On 18 Jul 2011, at 19:05, Brian Smith wrote:

> Henry Story wrote:
>> Brian Smith wrote:
>>> Long-lasting keys require a revocation mechanism. But, the
>>> revocation mechanism would likely leak information from the relying
>>> party to the identity provider about which identity is being
>>> verified.
>> 
>> Well not that much really. In the case of WebID you do an HTTP GET on
>> the URL. A service that wanted to be somewhat anonymous could go
>> through a proxy.
> 
> The RP would have to include an identifier for the user in that GET, which means that the identity provider learns that the user is logging into the RP. The RP would have to go to great lengths to properly mask its identity in that situation--AFAICT, the RP masking its identity would be the hardest and more error-prone part of the whole thing, and most RPs wouldn't bother.


   Don't forget that the point of WebID is the creation of the Social Web.
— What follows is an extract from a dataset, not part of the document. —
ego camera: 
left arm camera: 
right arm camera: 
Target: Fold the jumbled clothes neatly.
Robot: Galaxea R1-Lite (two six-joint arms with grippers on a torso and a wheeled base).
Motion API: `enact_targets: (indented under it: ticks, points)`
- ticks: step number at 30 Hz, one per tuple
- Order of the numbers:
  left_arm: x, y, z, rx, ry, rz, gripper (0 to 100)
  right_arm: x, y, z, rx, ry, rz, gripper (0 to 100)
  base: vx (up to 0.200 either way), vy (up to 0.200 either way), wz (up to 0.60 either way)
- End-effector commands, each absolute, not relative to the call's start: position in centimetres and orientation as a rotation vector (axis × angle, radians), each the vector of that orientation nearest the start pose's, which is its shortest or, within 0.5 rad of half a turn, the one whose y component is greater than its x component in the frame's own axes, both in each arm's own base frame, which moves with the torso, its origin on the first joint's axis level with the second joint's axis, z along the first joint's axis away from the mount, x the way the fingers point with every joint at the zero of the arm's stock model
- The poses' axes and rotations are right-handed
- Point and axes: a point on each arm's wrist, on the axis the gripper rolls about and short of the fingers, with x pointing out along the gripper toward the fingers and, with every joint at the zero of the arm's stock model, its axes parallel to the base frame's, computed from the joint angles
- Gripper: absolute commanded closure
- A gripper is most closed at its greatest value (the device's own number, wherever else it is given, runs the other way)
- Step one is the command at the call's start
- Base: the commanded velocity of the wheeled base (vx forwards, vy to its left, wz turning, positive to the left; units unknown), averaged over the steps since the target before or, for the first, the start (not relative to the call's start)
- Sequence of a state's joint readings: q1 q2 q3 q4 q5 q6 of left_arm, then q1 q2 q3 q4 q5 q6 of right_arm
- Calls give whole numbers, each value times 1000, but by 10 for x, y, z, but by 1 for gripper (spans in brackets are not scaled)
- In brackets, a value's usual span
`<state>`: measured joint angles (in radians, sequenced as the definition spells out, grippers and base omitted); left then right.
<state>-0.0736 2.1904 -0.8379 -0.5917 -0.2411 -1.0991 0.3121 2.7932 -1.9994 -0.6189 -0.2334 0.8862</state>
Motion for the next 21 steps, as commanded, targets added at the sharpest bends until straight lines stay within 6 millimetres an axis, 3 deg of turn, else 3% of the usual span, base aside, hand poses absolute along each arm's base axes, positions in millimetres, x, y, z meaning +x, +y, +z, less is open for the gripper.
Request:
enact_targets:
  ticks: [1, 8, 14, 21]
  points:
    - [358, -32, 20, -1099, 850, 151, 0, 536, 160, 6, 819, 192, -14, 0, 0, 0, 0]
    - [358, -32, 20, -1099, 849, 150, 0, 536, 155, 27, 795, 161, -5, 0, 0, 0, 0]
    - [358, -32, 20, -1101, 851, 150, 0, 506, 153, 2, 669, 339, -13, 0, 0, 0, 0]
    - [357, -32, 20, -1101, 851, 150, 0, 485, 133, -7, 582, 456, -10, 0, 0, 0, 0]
You will be owning that machine, or an agency you are part of and in whose name you are authenticating will own that machine (your work for example). So this is you discovering about where you went! or who is interested in you, or who is talking about you. 
   This is not some third party discovering where you went. If you are serious about privacy then you need to set things up that way. Otherwise it's like someone who would lock the front door but leave every other door unlocked. So given that I fail to see what the problem of them doing an HTTP get on your profile is. Looks like you'd even want that.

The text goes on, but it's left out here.